=== WHAT THE EXERCISE ASKS ===
Find the lines below holding the word "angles" and copy each of them.

■ ■ ■ ■

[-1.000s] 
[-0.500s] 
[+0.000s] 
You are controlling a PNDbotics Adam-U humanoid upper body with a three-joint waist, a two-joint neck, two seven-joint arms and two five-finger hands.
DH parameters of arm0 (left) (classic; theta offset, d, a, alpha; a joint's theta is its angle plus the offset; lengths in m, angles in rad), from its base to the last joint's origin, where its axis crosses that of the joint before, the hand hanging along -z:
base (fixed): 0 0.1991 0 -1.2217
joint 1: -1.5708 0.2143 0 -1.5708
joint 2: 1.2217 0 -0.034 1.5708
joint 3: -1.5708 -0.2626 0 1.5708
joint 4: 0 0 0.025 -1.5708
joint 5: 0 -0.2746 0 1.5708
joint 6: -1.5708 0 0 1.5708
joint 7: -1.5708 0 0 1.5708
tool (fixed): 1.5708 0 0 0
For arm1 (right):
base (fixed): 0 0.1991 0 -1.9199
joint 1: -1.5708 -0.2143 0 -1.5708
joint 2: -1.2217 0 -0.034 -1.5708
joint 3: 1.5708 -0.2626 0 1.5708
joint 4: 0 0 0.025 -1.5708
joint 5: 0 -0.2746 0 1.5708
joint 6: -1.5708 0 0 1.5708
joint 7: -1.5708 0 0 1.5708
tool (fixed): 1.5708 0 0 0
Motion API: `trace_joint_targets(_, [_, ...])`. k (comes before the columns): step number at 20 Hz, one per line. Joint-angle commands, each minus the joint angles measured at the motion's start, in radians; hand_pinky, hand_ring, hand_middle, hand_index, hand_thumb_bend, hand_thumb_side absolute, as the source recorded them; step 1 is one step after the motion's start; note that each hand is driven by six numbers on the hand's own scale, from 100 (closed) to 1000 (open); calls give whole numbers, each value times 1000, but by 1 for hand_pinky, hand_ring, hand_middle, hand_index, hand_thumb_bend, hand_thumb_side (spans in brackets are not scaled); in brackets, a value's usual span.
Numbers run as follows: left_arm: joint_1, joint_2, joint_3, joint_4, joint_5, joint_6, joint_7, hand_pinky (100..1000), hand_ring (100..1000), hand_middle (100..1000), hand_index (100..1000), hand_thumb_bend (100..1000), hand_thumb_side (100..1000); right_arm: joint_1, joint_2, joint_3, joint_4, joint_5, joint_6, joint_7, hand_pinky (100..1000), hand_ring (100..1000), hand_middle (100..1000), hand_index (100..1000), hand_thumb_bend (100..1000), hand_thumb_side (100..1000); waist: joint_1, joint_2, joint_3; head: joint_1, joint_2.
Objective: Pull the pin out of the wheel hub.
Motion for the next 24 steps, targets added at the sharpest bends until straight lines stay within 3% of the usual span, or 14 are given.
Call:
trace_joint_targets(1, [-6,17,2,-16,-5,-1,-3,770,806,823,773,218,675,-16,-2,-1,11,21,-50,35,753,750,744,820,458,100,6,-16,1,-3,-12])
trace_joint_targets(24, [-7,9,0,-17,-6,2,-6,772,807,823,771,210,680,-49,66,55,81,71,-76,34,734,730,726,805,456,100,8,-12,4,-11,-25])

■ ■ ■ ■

=== SOLUTION ===
DH parameters of arm0 (left) (classic; theta offset, d, a, alpha; a joint's theta is its angle plus the offset; lengths in m, angles in rad), from its base to the last joint's origin, where its axis crosses that of the joint before, the hand hanging along -z:
Motion API: `trace_joint_targets(_, [_, ...])`. k (comes before the columns): step number at 20 Hz, one per line. Joint-angle commands, each minus the joint angles measured at the motion's start, in radians; hand_pinky, hand_ring, hand_middle, hand_index, hand_thumb_bend, hand_thumb_side absolute, as the source recorded them; step 1 is one step after the motion's start; note that each hand is driven by six numbers on the hand's own scale, from 100 (closed) to 1000 (open); calls give whole numbers, each value times 1000, but by 1 for hand_pinky, hand_ring, hand_middle, hand_index, hand_thumb_bend, hand_thumb_side (spans in brackets are not scaled); in brackets, a value's usual span.

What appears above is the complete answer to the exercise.